→ **Required action**
Search the data for lines holding the word "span". State how many there are, and nothing else.

→ **Source material**

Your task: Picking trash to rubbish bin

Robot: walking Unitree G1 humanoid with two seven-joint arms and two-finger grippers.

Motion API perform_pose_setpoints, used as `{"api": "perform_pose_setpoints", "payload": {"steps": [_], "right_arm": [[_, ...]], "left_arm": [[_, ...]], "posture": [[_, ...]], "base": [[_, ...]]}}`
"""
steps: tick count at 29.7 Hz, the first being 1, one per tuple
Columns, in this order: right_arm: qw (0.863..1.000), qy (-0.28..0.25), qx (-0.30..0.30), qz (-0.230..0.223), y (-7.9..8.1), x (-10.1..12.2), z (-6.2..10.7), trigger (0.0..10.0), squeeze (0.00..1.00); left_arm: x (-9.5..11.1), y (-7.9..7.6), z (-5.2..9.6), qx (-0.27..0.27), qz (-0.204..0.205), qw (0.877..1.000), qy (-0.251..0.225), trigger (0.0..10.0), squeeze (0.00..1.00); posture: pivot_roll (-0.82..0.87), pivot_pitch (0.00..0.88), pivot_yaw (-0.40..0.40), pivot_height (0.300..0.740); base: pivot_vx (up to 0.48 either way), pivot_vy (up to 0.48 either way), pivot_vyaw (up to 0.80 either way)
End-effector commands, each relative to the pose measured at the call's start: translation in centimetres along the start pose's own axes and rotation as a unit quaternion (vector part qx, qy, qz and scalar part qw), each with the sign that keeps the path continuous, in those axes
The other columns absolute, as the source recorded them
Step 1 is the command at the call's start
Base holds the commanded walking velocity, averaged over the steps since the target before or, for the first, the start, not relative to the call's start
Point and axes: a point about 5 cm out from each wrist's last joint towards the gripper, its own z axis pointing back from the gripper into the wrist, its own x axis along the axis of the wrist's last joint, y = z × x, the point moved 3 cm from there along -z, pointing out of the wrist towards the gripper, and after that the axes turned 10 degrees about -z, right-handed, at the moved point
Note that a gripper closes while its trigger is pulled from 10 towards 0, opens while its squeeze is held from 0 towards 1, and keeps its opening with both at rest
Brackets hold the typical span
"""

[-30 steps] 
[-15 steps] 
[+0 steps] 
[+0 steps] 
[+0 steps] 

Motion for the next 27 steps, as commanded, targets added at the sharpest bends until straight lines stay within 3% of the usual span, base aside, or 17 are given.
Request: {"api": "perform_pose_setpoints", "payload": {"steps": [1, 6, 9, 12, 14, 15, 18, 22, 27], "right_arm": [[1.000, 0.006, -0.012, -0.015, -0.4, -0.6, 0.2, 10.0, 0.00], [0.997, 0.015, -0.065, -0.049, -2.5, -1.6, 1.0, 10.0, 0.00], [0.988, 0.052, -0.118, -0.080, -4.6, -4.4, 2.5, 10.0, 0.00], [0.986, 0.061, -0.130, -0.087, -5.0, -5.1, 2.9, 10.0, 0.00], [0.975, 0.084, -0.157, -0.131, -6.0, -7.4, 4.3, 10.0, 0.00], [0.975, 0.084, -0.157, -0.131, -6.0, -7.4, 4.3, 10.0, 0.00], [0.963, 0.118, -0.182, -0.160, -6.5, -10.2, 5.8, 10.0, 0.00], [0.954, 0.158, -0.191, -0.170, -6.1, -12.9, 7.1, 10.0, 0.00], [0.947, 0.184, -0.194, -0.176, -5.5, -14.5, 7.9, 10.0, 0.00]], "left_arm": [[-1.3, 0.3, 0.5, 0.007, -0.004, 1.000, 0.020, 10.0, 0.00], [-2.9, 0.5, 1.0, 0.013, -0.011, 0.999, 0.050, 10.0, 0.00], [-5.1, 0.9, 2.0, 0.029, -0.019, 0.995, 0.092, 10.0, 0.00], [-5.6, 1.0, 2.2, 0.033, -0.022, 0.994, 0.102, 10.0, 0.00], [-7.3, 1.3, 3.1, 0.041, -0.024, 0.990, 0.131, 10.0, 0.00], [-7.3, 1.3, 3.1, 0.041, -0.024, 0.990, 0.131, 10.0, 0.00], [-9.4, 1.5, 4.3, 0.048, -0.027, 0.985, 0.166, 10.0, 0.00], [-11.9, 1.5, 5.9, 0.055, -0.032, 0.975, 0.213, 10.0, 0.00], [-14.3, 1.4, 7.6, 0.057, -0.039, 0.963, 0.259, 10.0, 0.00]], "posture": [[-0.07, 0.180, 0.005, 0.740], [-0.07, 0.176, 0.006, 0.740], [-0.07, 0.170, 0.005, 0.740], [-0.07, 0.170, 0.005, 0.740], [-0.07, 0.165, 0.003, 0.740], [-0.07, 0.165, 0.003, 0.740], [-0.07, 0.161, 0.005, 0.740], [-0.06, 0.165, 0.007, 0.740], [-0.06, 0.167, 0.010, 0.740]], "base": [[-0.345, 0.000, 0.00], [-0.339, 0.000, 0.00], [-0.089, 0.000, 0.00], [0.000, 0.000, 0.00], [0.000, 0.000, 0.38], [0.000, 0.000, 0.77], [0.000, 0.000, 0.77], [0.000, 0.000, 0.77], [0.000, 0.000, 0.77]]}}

→ **Answer for the task**
2